Friday, October 22, 2010

On distraction


In a recent post on his blog, Alain de Botton wrote about the incessant distractions of contemporary life. I was thinking about it last weekend when I was in Rhinebeck, New York, for the NYS Sheep & Wool Festival. I was there as an observer, author, collector of wooly things, and reporter for Knitter's Review.

Having written up the event several years already, I was at a loss for how to bring a fresh eye to a familiar event. Video, I decided, would be the medium this year. I got a Flip video camera and started playing with it. I wasn't entirely sure I could pull it together, so I also brought my regular digital camera for backup. And because I wanted to share updates throughout the weekend, I also brought my cell phone. Mac users, don't get started—yes, I realize an iPhone would've served all those purposes, but I needed far better resolution.

Anyway, that is how I found myself at the festival last weekend, navigating tens of thousands of people, juggling from camera to video camera, back to camera, then to phone, then to video camera, then back to camera, for nearly two solid days. I'm proud of the results, but the process was so deeply fractured and distracting that I kept gravitating back to the sheep. They, it seemed, had the answer. They knew no better than to live in the present. Whereas even during dinner with four friends one night, I noticed that all but one had their cell phone at the table.

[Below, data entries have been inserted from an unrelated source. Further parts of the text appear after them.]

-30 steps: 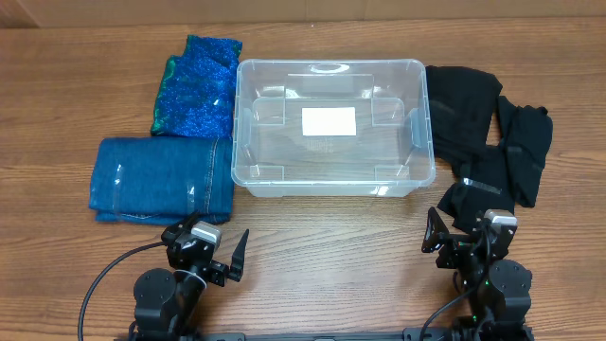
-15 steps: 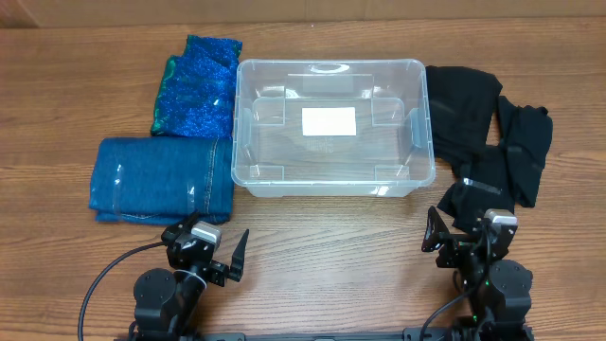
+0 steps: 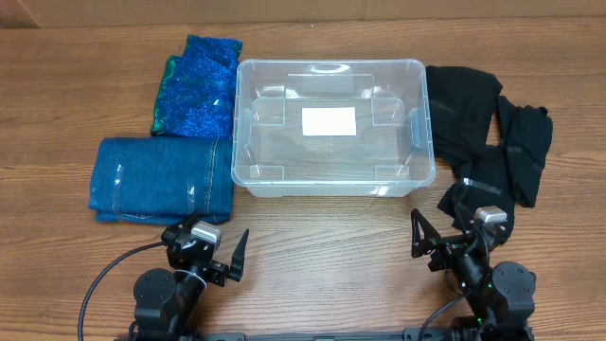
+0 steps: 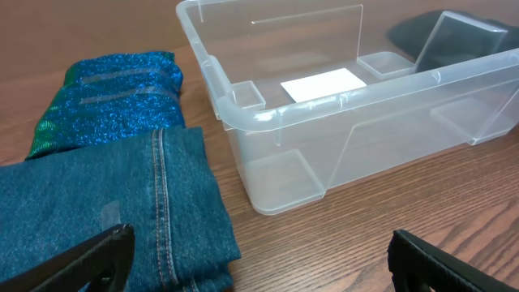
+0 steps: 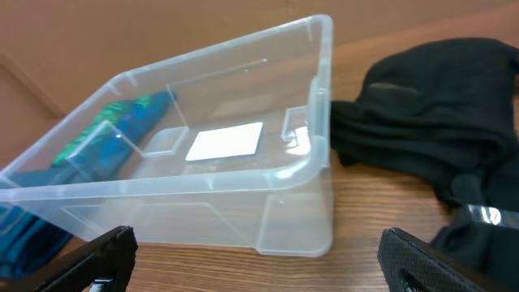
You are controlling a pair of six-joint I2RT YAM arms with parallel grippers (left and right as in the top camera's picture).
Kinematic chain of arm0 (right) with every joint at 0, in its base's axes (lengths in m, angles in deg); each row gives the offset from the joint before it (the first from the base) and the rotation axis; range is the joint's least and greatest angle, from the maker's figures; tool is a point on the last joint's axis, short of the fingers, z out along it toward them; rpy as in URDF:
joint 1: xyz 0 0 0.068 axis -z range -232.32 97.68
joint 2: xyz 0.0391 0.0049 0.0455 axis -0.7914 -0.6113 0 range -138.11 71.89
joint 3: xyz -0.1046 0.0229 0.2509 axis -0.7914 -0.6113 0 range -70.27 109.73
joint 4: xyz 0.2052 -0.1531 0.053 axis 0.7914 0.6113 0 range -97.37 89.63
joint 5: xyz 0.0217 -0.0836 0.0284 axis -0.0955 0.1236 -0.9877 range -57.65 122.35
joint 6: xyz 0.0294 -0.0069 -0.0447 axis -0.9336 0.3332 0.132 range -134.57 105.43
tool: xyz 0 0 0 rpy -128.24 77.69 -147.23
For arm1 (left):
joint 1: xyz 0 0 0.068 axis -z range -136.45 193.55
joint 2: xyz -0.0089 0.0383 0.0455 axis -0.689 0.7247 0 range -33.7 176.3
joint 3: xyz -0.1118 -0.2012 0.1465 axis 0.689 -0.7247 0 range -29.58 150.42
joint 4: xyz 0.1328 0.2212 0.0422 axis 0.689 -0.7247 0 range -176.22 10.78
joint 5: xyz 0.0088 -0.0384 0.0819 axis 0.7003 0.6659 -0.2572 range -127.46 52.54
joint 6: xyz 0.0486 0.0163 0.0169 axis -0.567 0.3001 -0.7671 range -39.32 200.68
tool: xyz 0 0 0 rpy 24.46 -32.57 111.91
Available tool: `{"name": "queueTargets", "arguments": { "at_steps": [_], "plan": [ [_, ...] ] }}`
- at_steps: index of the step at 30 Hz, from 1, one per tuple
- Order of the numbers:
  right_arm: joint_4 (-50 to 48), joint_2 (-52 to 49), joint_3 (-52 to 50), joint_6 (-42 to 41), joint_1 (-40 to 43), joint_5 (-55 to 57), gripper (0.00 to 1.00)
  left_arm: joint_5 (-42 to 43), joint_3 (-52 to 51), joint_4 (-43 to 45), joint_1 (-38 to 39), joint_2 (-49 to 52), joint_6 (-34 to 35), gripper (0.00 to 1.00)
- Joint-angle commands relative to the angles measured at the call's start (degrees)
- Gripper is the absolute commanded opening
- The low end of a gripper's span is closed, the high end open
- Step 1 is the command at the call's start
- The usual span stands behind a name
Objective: Pack container
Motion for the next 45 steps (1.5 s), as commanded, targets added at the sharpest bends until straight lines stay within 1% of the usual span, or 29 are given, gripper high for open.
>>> {"name": "queueTargets", "arguments": {
  "at_steps": [1,2,3,7,8,9,12,14,15,18,21,24,25,27,29,32,37,41,45],
  "plan": [
    [1.01,-1.51,9.25,-1.22,0.22,-0.83,1.00,0.63,-0.35,0.22,0.37,-0.59,0.39,1.00],
    [2.38,-3.69,12.83,-4.15,0.22,0.52,1.00,0.63,-0.35,0.22,0.37,-0.59,0.39,1.00],
    [3.61,-6.10,16.15,-5.33,0.22,0.81,1.00,0.63,-0.35,0.22,0.37,-0.59,0.39,1.00],
    [12.13,-22.01,33.14,-5.84,0.22,3.04,1.00,0.63,-0.35,0.22,0.37,-0.59,0.39,1.00],
    [17.64,-31.26,42.07,-6.27,0.22,5.86,1.00,0.63,-0.35,0.22,0.37,-0.59,0.39,1.00],
    [21.68,-40.65,50.64,-6.03,0.28,5.62,1.00,0.63,-0.35,0.20,0.37,-0.59,0.39,1.00],
    [26.69,-52.15,61.70,-5.31,0.28,-0.57,1.00,0.63,-0.35,0.22,0.37,-0.59,0.39,1.00],
    [30.69,-58.45,68.13,-4.59,1.25,2.21,1.00,0.63,-0.35,0.22,0.37,-0.59,0.39,1.00],
    [32.46,-61.59,71.06,-5.01,2.62,3.19,1.00,0.63,-0.35,0.22,0.37,-0.59,0.39,1.00],
    [36.44,-71.36,77.64,-6.29,11.06,1.40,1.00,0.63,-0.35,0.22,0.37,-0.59,0.39,1.00],
    [37.00,-80.50,78.27,-5.66,21.62,-7.43,1.00,0.63,-0.35,0.22,0.37,-0.59,0.39,1.00],
    [37.05,-88.11,78.27,-5.57,27.39,-14.82,1.00,0.63,-0.35,0.22,0.37,-0.59,0.39,1.00],
    [36.98,-91.01,78.27,-4.09,28.61,-18.56,1.00,0.63,-0.35,0.22,0.37,-0.59,0.39,1.00],
    [37.29,-94.20,78.27,-1.42,28.59,-21.46,1.00,0.63,-0.35,0.22,0.37,-0.59,0.39,1.00],
    [37.33,-96.04,78.25,0.52,27.28,-21.03,1.00,0.63,-0.35,0.20,0.37,-0.59,0.39,1.00],
    [33.79,-97.15,78.25,0.42,25.68,-17.05,1.00,0.63,-0.35,0.20,0.37,-0.59,0.39,1.00],
    [26.93,-99.54,78.25,-0.22,25.38,-13.99,1.00,0.63,-0.35,0.22,0.37,-0.59,0.39,1.00],
    [26.84,-102.16,78.23,0.09,25.31,-13.99,1.00,0.63,-0.35,0.22,0.37,-0.59,0.39,1.00],
    [26.62,-102.33,78.23,0.04,25.33,-13.77,1.00,0.63,-0.35,0.22,0.37,-0.59,0.39,1.00]
  ]
}}
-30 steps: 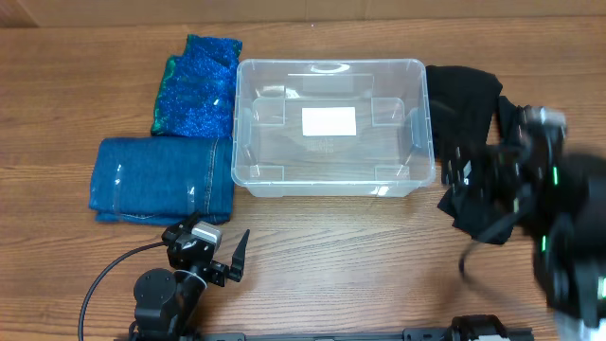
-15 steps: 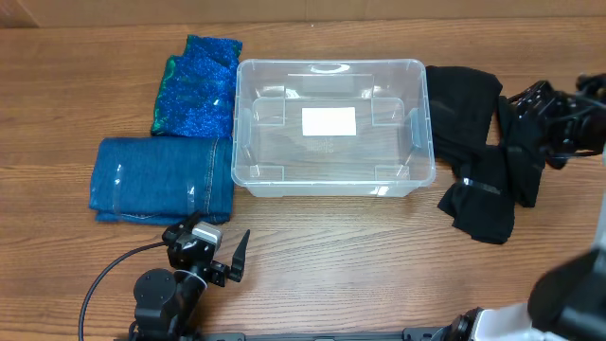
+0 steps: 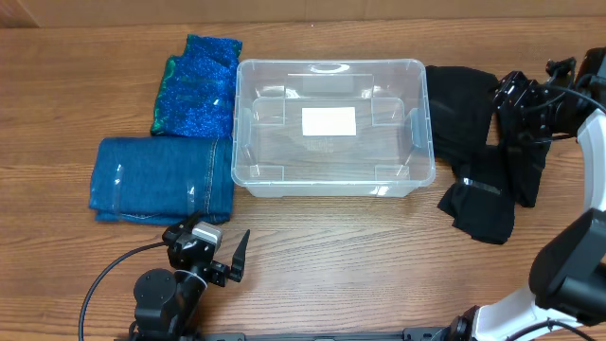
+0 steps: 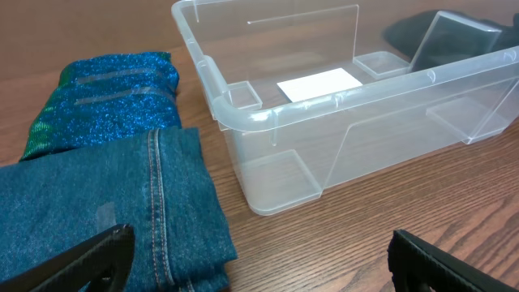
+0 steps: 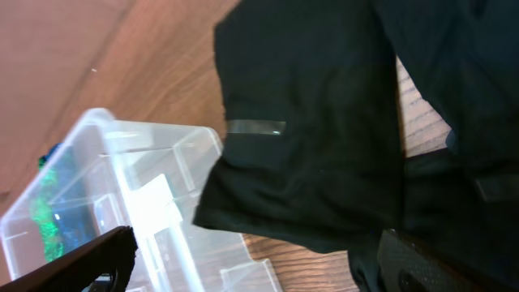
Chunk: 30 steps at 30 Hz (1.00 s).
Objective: Pack container
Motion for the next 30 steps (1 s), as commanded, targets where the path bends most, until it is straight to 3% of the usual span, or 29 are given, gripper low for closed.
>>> {"name": "queueTargets", "arguments": {
  "at_steps": [1,8,17,20,22,26,30],
  "plan": [
    [-0.02,0.17,0.81,0.68,0.17,0.57,1.00,0.24,-0.22,0.20,0.15,-0.50,0.42,1.00],
    [2.56,1.60,0.83,0.68,0.17,0.31,1.00,0.24,-0.22,0.20,0.15,-0.50,0.42,1.00],
    [0.83,24.59,0.87,0.68,0.24,-0.92,1.00,0.81,-0.22,0.87,0.15,-0.50,1.03,1.00],
    [0.66,30.18,0.87,0.68,0.24,-0.92,1.00,-6.08,1.99,0.26,0.11,-0.39,13.16,1.00],
    [0.68,32.57,0.87,0.68,0.22,-0.92,1.00,-11.28,6.32,-1.92,0.11,1.38,19.10,1.00],
    [0.70,34.45,0.87,0.68,0.22,-0.92,1.00,-19.08,21.90,-4.52,0.11,15.30,17.66,1.00],
    [1.09,33.90,0.85,0.68,0.22,-0.92,1.00,-16.04,37.83,-7.06,0.11,31.76,14.99,1.00]
  ]
}}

Which brings me back to Alain de Botton. He writes, "The obsession with current events is relentless. We are made to feel that at any point, somewhere on the globe, something may occur to sweep away old certainties—-something that, if we failed to learn about it instantaneously, could leave us wholly unable to comprehend ourselves or our fellows. We are continuously challenged to discover new works of culture—-and, in the process, we don’t allow any one of them to assume a weight in our minds."

I do sometimes wonder just how much simultaneous experience our minds can hold before we start to shut down. And I also see how, in our insatiable quest to feed on more and more, we are not giving each experience its own deep and meaningful consideration. Like jam, the less we have the thinner we spread it.

I have no grand declarations to make, no promise to live my life differently from this day forward, but this is where my thoughts are today. I'm watching the natural world around me go dormant for the winter and thinking I'd be well advised to follow Alain de Botton's suggestion: "Our minds, no less than our bodies, require periods of fasting."

Saturday, October 9, 2010

On Optimism


The radiator by the front door was warm this morning. The leaves are turning quickly now, accompanied by cruel winds that are doing their best to knock all the leaves down.

There's no lingering this year, winter is nipping at our heels. The Old Farmer's Almanac says it's going to be a brutal one, and most Mainers agree. People around here have an interesting relationship with weather. When someone dares complain about the rain or the cold or whatever might be bothersome at the time, the complaint is almost always met with "at least it's not X." Don't like the rain? "At least it's not snow." Don't like the snow? "At least it's not ice." Don't like the ice? "At least it's not snow and ice like we had in '76."

Don't like the snow and ice? Tough, because you probably can't get out of your house to complain to anybody.

Conversely, the nicer it is, the more nervous people become. They believe in their heart of hearts that we shall be punished for it later - and after 12 winters here, this attitude has definitely rubbed off on me. We had an extraordinary summer, so you can only imagine the doomsday preparations that are being made now for winter.

For my part, the wood is stacked, the onions are cured, the chiles roasted, the furnace cleaned, screens put away, and slowly the garden is being put to bed. Except in one bed, where a few dozen cloves of garlic are going to be planted as soon as I finish writing this. Garlic, like most bulbs, is an exercise in the ultimate optimism. You tuck them deep in the soil and then you let go, hoping that you'll still be around when it comes time to harvest your beautiful and flavorful little time capsules.

It reminds me of a beautiful E.B. White essay about watching his wife look through the bulb catalogs when her age and health issues gave her a 50/50 chance of never seeing them bloom. And yet she plowed on with hope and optimism, which seems to be at the core of what life is about. Or what it should be about. Letting go, plowing ahead, hoping for the best, and leaving a little beauty behind for the next person.